▸ **What is expected**:
In the listing that follows, the lines starting at the one containing "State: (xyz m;" and ending at the one containing "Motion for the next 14" are to be returned exactly, both boundary lines included, and no others.

▸ **Data for processing**:
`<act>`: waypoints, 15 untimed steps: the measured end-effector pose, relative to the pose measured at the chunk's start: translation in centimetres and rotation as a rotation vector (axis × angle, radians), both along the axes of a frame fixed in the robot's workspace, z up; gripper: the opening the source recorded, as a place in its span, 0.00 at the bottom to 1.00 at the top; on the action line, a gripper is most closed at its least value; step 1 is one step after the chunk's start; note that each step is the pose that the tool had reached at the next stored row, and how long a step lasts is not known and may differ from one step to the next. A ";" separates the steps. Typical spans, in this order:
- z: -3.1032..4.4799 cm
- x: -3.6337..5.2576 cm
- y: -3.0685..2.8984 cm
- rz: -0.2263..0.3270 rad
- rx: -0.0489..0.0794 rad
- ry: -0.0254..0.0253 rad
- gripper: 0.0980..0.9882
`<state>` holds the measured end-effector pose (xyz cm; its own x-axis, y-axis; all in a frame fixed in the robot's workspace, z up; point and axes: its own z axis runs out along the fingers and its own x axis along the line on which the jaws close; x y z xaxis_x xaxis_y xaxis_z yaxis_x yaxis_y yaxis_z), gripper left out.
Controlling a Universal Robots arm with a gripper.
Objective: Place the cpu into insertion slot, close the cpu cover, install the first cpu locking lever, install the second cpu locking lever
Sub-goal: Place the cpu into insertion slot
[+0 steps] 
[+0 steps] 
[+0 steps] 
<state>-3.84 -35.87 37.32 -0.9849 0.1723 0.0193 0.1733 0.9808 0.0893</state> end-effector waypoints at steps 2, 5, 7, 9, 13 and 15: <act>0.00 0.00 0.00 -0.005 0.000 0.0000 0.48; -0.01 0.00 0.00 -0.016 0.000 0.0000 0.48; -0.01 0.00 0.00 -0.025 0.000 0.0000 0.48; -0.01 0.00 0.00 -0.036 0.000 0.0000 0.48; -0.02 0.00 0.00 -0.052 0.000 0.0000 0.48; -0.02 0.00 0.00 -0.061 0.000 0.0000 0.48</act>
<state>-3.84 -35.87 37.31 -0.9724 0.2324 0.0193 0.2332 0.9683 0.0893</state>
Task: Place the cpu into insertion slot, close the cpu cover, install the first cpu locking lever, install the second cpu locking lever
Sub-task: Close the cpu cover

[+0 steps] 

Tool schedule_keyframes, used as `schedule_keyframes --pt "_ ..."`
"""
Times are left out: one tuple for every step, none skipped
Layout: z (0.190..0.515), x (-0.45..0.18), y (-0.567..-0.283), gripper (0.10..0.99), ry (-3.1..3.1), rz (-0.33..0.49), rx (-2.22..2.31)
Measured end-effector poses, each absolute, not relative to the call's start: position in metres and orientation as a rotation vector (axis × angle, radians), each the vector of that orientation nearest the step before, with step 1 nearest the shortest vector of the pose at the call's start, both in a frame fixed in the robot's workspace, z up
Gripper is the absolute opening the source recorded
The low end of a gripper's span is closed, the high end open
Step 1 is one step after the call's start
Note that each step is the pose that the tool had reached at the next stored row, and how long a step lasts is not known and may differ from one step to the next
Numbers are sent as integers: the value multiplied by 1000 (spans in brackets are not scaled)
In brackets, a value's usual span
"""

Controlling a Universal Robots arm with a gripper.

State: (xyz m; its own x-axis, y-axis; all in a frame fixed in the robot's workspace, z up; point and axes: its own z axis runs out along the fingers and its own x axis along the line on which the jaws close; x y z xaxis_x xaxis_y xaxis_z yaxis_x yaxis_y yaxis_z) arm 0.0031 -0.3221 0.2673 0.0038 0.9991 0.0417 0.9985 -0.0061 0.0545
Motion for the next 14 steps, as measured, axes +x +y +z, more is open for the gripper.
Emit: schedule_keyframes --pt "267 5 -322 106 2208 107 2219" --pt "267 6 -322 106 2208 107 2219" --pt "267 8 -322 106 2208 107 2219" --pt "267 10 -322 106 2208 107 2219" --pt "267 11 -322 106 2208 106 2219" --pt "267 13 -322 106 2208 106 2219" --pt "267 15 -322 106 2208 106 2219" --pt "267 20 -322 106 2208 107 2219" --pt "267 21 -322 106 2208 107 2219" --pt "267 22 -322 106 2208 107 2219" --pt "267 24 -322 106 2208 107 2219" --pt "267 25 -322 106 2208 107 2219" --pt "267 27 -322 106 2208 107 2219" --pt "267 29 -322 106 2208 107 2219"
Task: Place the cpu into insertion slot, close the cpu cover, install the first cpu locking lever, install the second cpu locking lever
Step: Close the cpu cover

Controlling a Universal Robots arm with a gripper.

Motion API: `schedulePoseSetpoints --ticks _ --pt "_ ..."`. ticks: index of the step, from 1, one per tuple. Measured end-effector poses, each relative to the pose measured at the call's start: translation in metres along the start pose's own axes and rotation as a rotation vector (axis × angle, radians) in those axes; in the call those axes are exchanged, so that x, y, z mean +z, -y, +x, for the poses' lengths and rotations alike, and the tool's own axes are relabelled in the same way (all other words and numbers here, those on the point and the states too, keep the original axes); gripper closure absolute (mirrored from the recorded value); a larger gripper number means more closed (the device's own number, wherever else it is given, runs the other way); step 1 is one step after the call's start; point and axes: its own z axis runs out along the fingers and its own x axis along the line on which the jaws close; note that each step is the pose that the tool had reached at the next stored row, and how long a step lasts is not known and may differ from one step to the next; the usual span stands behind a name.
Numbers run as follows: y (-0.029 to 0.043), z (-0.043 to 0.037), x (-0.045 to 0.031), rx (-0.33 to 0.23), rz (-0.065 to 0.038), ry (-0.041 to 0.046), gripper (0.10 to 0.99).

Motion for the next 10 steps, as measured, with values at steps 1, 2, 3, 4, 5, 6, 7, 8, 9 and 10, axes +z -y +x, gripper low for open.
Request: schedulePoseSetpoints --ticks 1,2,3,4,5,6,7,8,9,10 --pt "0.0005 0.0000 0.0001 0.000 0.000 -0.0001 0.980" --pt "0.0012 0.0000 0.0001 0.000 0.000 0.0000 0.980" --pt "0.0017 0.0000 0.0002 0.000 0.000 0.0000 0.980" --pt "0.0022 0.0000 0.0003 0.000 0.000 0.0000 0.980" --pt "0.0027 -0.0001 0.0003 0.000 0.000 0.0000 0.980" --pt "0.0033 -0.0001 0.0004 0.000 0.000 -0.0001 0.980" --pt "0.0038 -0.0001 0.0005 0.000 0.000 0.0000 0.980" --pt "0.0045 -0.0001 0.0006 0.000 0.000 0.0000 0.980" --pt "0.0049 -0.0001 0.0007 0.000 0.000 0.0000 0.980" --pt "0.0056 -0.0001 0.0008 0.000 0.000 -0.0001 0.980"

▸ **Exercise output**:
State: (xyz m; its own x-axis, y-axis; all in a frame fixed in the robot's workspace, z up; point and axes: its own z axis runs out along the fingers and its own x axis along the line on which the jaws close; x y z xaxis_x xaxis_y xaxis_z yaxis_x yaxis_y yaxis_z) arm 0.0031 -0.3221 0.2673 0.0038 0.9991 0.0417 0.9985 -0.0061 0.0545
Motion for the next 14 steps, as measured, axes +x +y +z, more is open for the gripper.

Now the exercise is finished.